-- Given entries follows --

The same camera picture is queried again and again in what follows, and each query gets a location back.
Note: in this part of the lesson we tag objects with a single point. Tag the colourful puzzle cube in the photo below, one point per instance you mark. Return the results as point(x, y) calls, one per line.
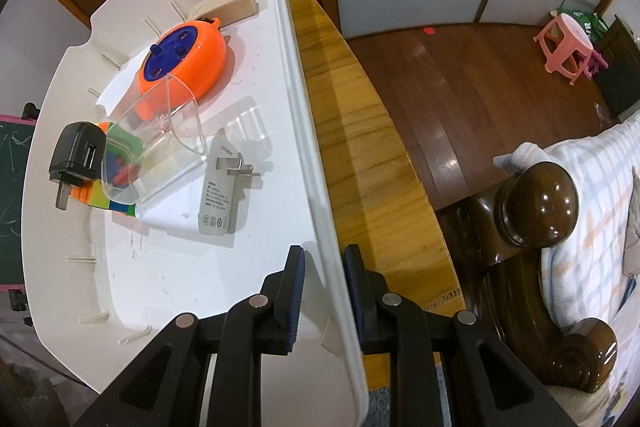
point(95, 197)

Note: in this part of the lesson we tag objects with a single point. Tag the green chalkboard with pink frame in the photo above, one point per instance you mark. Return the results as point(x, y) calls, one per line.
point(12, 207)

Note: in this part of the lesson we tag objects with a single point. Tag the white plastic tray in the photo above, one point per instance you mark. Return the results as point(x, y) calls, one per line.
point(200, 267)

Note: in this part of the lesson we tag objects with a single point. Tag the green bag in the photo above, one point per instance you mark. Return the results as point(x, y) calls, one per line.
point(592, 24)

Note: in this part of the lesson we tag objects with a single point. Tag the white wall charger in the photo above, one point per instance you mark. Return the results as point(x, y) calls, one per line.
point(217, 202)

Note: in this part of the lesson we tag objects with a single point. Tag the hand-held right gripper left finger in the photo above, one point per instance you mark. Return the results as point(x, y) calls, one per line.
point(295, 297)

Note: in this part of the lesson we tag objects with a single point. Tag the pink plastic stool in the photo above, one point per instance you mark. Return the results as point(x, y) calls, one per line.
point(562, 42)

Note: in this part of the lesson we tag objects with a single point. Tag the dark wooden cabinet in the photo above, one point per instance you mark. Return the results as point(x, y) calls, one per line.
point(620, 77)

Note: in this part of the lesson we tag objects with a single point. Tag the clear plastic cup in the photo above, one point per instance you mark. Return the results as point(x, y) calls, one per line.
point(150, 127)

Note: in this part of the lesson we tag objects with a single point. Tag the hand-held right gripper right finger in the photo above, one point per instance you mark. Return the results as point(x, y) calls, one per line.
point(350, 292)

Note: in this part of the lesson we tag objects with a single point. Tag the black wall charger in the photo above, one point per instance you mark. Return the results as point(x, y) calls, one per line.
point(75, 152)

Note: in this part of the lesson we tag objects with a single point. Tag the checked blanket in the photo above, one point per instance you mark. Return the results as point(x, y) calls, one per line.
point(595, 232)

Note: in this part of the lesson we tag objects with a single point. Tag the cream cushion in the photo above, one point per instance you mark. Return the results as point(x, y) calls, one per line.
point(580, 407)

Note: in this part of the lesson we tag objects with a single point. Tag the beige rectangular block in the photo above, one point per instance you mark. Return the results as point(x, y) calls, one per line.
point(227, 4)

-- Given entries concluded --
-- Given entries follows --

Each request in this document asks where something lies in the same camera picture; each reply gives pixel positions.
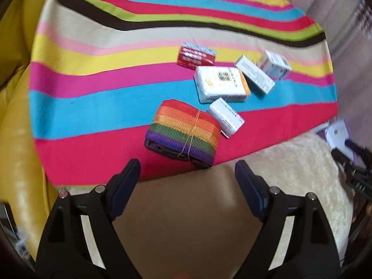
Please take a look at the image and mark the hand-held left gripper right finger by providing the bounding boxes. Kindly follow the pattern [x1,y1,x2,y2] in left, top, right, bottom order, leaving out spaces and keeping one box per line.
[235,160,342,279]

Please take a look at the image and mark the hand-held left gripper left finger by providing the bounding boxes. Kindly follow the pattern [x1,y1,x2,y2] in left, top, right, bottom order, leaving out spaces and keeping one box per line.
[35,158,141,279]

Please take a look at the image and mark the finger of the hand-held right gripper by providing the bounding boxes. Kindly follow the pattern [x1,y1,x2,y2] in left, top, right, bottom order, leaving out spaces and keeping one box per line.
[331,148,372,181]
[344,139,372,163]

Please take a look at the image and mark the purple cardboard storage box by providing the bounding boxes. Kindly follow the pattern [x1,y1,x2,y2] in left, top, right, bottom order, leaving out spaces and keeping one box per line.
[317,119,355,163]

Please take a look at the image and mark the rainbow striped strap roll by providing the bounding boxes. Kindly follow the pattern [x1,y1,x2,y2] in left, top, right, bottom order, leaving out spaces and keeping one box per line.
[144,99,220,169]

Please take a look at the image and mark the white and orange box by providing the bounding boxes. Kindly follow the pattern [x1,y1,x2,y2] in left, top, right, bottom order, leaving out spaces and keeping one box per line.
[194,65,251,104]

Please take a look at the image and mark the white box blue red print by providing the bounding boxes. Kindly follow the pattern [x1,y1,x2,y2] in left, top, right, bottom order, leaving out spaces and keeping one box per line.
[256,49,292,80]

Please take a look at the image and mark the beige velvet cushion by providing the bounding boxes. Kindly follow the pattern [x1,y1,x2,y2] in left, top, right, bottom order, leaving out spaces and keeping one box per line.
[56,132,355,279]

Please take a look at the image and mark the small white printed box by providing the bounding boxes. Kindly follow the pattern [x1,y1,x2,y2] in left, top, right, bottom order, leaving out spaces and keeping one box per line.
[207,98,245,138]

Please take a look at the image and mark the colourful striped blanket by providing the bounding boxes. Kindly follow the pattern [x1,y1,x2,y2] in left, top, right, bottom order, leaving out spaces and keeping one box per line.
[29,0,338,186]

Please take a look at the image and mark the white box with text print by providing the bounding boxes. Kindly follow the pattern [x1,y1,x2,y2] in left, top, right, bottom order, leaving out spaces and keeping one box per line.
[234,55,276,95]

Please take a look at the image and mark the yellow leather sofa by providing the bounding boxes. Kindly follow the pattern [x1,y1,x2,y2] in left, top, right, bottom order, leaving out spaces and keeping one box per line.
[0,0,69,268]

-- Given entries concluded --
-- Given entries follows --

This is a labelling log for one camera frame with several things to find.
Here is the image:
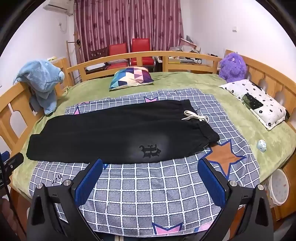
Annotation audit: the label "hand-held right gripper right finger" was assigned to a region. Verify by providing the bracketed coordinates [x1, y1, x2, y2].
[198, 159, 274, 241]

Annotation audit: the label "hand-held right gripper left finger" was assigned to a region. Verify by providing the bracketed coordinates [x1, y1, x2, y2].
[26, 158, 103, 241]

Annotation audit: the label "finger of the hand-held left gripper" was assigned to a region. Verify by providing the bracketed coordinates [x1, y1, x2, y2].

-- Given entries concluded --

> **Your objective**
In the records above, find the lines containing "each" and copy them.

> **Solution for this problem**
The same camera picture is queried again and again in what follows, and each query gets a location back.
Each request in this document asks where something lies in the same camera picture; each reply gives pixel positions.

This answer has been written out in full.